Однако Джеффри, проигнорировав предупреждение Джоанны, полез под кровать, при этом отвратительно ругаясь. Джоанна огляделась в надежде отыскать что-нибудь, чем можно было бы ударить крысу, если та выскочит с ее стороны, но не нашла ничего подходящего. Послышался скрип кожи, словно кто-то растягивал кроватные ремни. Потом из-под кровати появился Джеффри. Он встал на колени и швырнул Джоанне полотняный мешок, в котором что-то шевелилось и пищало.

— Я же говорил тебе, что это котенок! — с раздражением сказал Джеффри. — Твоя глупая служанка должна была дать ему побольше снотворного, но, полагаю, поскупилась.

Пока он говорил и опять устраивался на кровати, Джоанна сняла веревку, которой был завязан небольшой мешок. Оттуда тотчас же выпрыгнул котенок черепаховой масти. Это милое создание явно возмущалось столь пренебрежительным отношением к себе. Но, когда Джоанна погладила его и почесала шейку, оно обрело спокойствие и даже начало мурлыкать.
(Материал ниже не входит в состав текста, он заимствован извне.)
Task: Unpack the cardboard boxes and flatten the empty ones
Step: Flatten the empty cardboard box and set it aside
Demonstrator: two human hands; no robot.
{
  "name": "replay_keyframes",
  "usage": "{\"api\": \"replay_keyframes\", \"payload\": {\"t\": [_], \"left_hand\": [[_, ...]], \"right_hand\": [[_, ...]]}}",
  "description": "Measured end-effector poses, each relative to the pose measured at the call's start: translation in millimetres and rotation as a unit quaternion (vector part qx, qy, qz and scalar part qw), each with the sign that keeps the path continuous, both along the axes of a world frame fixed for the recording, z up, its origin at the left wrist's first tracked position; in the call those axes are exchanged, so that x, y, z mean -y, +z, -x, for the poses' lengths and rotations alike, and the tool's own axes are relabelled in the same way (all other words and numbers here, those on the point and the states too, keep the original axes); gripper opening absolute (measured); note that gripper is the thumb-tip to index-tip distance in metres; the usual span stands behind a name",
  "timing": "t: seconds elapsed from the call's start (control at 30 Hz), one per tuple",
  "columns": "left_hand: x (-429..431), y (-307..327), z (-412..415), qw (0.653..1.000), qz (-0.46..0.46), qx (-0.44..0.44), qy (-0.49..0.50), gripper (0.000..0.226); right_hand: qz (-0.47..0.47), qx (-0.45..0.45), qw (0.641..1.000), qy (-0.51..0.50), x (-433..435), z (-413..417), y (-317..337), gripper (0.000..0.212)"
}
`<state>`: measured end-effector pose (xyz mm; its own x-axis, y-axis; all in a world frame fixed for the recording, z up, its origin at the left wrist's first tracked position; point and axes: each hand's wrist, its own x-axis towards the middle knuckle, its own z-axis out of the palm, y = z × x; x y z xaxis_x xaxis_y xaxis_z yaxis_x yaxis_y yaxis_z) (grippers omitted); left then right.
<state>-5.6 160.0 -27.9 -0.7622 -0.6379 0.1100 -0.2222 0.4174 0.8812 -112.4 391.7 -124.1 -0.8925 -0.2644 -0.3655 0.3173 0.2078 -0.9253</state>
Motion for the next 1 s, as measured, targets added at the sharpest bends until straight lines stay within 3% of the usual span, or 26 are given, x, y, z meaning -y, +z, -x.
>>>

— Но, Джеффри, что он здесь делает?! Найти котенка здесь! Да еще привязанного к кроватным ремням… Не странно ли э…

— Что с тобой, черт возьми?! — рассердился Джеффри. — Если бы у тебя не было крови, мне надо себя резать, по-твоему?! Изабелла уже давно насмехается надо мной. Неужели ты не видела, как она осматривала меня, каждый мой волосок? Она объявила всем, что у меня на теле нет ничего, кроме одной незалеченной царапины! В каком месте я пустил бы кровь так, чтобы не осталось следов? Она и тебя осмотрела, всю, тоже. Я пустил бы кровь коту, пока он спал, и…

Но он так и не успел рассказать, как намеревался избавиться от улики: Джоанна обхватила руками его шею.

— О Джеффри! Джеффри! Я буду тебе хорошей женой! Хорошей, послушной и верной спутницей до самой смерти, клянусь тебе! Ты такой добрый…

— Ну и глупышка ты, Джоанна! — нежно сказал он, притянув ее к себе. — Теперь ты действительно моя! Неужели ты думаешь, я позволил бы кому-нибудь обидеть тебя по какой бы то ни было причине?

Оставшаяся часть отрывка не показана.